# Fergie Attacked



## marc (Jul 16, 2007)

http://uk.eurosport.yahoo.com/12092007/58/premier-league-fergie-assaulted-train-station.html

Kicked in the shins!!!! Thats not getting attacked


----------



## JayC (Jul 16, 2007)

Aw, the guy lived.


----------



## Imy (Jul 20, 2007)

JayC said:


> Aw, the guy lived.


**** you!

Lol.

Got attacked by a Chelsea fan, probably.

Or maybe scouser scum.


----------



## JayC (Jul 16, 2007)

It wouldn't of been a scouser, because he would of done more than kick him in the balls


----------



## marc (Jul 16, 2007)

Imy said:


> Or maybe scouser scum.


Id say probably 75% of this board are scousers at the moment....Watch your step mr IMY :fight:


----------



## Imy (Jul 20, 2007)

marc said:


> Id say probably 75% of this board are *scouser SCUM* at the moment....Watch your step mr IMY :fight:


Fixed 4 u.

When you walk through a storm

Hold your head up high,

And don't be afraid of the dark.

At the end of a storm,

There's a golden sky,

And the sweet silver song of a lark.

Walk on through the wind, Walk on through the rain,

Though your dreams be tossed and blown...
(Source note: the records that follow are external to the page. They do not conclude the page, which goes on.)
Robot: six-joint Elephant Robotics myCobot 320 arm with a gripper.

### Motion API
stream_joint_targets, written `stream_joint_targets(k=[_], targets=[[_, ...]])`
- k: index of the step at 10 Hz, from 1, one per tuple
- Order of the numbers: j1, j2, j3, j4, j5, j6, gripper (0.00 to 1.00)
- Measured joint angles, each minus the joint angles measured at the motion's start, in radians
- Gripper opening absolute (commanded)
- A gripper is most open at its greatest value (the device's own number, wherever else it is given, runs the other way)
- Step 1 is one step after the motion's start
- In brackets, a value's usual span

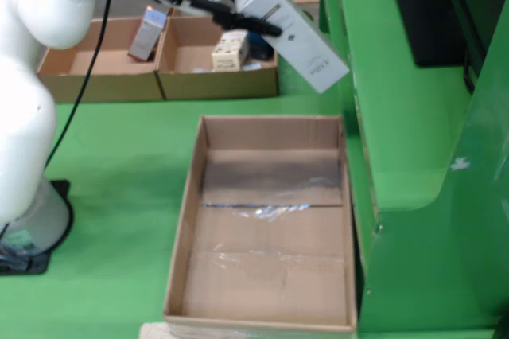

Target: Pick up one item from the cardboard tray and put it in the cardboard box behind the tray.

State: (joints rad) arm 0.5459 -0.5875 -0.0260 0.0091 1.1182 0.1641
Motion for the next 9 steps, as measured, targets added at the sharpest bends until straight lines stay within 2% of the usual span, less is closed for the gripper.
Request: stream_joint_targets(k=[1, 2, 4, 9], targets=[[0.097, -0.072, 0.000, 0.106, -0.098, -0.103, 0.00], [0.118, -0.077, -0.002, 0.163, -0.140, -0.152, 0.00], [0.173, -0.077, 0.000, 0.247, -0.158, -0.212, 0.00], [0.368, 0.080, 0.003, 0.071, 0.031, -0.126, 0.00]])
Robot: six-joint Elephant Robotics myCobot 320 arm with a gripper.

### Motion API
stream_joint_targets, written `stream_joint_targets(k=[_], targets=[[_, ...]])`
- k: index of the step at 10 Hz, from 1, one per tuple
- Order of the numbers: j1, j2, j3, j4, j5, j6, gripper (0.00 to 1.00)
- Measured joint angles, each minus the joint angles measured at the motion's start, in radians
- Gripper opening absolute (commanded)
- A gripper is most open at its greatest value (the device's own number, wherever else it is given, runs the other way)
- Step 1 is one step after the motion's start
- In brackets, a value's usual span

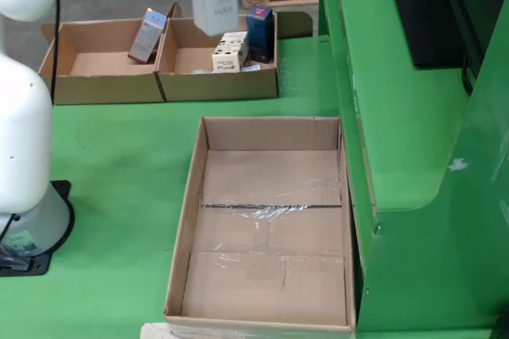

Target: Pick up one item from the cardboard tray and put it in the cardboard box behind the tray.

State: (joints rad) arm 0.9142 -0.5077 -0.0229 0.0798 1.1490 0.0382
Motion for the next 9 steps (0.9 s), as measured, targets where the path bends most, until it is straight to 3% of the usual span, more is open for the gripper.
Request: stream_joint_targets(k=[4, 9], targets=[[0.133, 0.149, 0.001, -0.192, 0.038, 0.034, 0.00], [0.356, 0.210, 0.003, -0.413, 0.066, 0.068, 0.00]])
Walk on, walk on, with hope in your heart,

And you'll never walk alone... You'll never walk alone.

Walk on, walk on, with hope in your heart,

And you'll never walk alone...

You'll never walk alone


----------



## JayC (Jul 16, 2007)

Typical Man U fan ey. Bitter and not from Manchester.


----------



## marc (Jul 16, 2007)

Imy said:


> Fixed 4 u.


:fu:....Great song that imy well done lad


----------



## Imy (Jul 20, 2007)

JayC said:


> Typical Man U fan ey. Bitter and not from Manchester.
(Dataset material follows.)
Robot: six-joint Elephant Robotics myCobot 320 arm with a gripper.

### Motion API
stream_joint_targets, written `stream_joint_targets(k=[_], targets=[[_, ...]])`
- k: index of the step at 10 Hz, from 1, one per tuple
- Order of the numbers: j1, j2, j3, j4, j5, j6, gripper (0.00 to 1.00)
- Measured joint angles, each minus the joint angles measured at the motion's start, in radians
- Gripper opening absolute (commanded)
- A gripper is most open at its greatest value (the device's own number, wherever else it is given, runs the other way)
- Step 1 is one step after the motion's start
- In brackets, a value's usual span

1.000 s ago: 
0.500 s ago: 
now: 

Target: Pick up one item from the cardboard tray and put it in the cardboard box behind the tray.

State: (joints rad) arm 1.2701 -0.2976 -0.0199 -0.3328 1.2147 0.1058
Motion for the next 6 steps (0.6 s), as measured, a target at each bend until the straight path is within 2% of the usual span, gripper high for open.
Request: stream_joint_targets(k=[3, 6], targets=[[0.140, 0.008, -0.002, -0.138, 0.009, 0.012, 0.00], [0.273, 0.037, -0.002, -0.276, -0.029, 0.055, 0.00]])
I am from Manchester, asshole.

And whoever edited my post should contract lupus, or something.

I hate you guys.

Side note, You'll Never Walk Alone is a great song to listen to when the Anfield crowd are singing it. =P


----------



## marc (Jul 16, 2007)

you love us really dont lie


----------



## JayC (Jul 16, 2007)

Nah Imy is a good Manc, one of the ones who actually admits we're a good team  .

Oh, and Everton, do us a favour tomorrow


----------



## Imy (Jul 20, 2007)

Would love to, but it seems I'm benching tomorrow.

Will get the players to do you a favour, though.


----------



## JayC (Jul 16, 2007)

I'm asking Everton to do the favour, not you guys


----------



## Imy (Jul 20, 2007)

Gtfo.


----------